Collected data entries
[Start of section]
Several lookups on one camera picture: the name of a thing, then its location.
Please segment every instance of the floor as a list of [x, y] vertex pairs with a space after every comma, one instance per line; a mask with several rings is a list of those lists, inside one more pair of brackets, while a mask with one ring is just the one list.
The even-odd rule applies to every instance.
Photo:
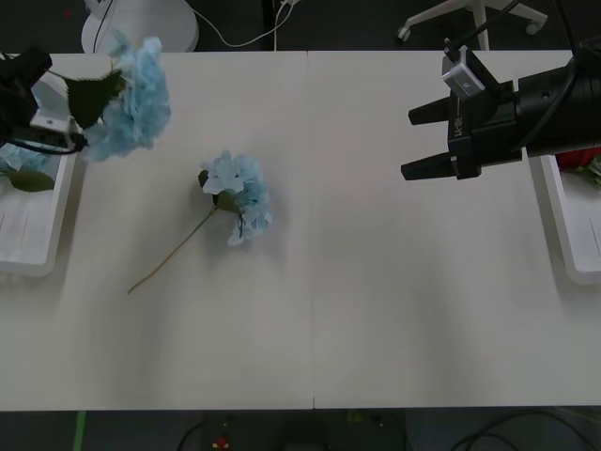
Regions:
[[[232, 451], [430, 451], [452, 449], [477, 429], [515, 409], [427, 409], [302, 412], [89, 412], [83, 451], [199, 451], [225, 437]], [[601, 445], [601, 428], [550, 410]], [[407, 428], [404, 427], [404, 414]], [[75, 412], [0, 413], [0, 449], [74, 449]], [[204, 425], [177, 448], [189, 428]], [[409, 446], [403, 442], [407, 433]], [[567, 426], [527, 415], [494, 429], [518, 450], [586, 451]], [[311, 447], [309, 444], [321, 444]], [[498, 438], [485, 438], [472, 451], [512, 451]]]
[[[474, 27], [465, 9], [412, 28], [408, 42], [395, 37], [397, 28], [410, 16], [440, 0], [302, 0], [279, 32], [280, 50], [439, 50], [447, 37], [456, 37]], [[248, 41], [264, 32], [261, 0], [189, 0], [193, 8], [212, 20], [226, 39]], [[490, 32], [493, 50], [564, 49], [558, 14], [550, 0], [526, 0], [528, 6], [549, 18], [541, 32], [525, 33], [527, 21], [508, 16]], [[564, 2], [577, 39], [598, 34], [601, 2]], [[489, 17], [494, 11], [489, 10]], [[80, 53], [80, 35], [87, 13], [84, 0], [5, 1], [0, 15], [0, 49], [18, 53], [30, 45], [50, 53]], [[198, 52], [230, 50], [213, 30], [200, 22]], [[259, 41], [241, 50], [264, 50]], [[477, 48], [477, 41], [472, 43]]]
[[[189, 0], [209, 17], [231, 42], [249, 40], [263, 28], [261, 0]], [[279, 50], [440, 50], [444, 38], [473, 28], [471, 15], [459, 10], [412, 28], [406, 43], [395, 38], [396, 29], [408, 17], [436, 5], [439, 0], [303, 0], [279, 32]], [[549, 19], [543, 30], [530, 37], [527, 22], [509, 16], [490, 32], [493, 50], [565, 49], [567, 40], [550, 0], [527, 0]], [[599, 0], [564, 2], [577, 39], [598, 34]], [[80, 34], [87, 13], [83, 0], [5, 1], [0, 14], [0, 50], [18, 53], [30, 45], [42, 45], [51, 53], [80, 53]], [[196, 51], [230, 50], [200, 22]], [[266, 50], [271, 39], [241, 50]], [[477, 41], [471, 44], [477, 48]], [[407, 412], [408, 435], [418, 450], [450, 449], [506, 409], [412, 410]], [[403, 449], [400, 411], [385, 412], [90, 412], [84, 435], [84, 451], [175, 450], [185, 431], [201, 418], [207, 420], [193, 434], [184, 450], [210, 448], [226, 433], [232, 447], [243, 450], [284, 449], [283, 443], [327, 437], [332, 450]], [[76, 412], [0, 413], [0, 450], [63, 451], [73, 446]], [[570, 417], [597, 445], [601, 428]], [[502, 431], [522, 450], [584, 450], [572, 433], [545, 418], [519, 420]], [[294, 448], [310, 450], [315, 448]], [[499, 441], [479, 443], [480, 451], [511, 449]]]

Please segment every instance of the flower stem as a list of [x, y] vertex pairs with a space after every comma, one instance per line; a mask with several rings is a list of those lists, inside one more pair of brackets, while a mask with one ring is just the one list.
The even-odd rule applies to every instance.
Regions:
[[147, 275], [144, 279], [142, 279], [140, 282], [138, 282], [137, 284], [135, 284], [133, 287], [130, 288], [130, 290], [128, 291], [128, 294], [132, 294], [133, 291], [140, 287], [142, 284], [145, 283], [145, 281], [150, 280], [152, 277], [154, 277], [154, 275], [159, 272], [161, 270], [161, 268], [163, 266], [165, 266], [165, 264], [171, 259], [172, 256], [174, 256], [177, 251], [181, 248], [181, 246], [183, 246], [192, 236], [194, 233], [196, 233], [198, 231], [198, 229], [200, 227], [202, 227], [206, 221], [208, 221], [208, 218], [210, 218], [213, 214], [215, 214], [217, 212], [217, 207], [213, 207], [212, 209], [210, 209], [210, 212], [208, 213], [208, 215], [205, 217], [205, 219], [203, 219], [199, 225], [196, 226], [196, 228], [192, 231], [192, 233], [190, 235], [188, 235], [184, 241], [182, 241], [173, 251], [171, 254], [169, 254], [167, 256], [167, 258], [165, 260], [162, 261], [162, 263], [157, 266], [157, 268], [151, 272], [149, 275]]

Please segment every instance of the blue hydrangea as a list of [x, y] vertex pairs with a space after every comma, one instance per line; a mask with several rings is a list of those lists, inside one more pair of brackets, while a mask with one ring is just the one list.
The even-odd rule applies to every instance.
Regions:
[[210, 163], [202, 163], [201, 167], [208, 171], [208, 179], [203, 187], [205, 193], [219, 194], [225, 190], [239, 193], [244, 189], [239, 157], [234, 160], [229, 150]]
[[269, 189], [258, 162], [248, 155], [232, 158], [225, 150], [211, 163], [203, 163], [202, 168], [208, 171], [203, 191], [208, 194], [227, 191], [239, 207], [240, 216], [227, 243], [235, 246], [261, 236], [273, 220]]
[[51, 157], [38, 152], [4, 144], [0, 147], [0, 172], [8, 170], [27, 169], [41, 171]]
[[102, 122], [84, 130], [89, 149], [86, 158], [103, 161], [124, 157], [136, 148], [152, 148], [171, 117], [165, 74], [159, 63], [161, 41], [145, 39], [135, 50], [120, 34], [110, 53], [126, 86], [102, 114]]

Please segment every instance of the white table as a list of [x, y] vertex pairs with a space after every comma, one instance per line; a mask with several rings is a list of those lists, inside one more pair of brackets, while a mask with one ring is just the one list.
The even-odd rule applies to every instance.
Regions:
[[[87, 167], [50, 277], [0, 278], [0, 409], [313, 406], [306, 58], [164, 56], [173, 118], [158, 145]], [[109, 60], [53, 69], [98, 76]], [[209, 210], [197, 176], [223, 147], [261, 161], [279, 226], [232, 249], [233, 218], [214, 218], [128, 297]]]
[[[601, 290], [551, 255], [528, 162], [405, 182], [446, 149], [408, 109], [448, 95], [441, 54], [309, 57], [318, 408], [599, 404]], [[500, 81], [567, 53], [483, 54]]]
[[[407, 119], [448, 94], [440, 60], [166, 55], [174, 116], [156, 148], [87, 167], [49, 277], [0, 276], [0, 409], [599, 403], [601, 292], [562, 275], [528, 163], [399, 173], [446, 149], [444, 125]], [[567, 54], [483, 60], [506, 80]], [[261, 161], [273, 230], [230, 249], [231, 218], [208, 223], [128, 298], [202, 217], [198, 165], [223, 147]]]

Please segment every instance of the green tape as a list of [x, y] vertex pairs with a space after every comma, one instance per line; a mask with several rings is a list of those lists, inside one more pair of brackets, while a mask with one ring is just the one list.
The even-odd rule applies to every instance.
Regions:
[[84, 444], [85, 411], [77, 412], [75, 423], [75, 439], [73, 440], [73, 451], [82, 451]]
[End of section]
§ **EXERCISE INSTRUCTIONS**: Every line above that includes the string "segment" needs to be copied.

§ **RESPONSE BELOW**:
Please segment every instance of the floor as a list of [x, y] vertex pairs with a space after every comma, one instance per line; a mask with several rings is a list of those lists, inside one more pair of brackets, while a mask with one ring is just the one list.
Please segment every instance of the flower stem as a list of [x, y] vertex pairs with a space after every comma, one instance per line; a mask with several rings is a list of those lists, inside one more pair of brackets, while a mask with one ring is just the one list.
Please segment every instance of the blue hydrangea as a list of [x, y] vertex pairs with a space after every comma, one instance per line; a mask with several rings is a list of those lists, inside one more pair of brackets, while a mask with one ring is just the one list.
Please segment every instance of the white table as a list of [x, y] vertex pairs with a space after every comma, one instance per line; a mask with several rings is a list of those lists, inside one more pair of brackets, while a mask with one ring is just the one list.
Please segment every instance of the green tape as a list of [x, y] vertex pairs with a space after every comma, one instance per line; a mask with several rings is a list of those lists, inside one more pair of brackets, while a mask with one ring is just the one list.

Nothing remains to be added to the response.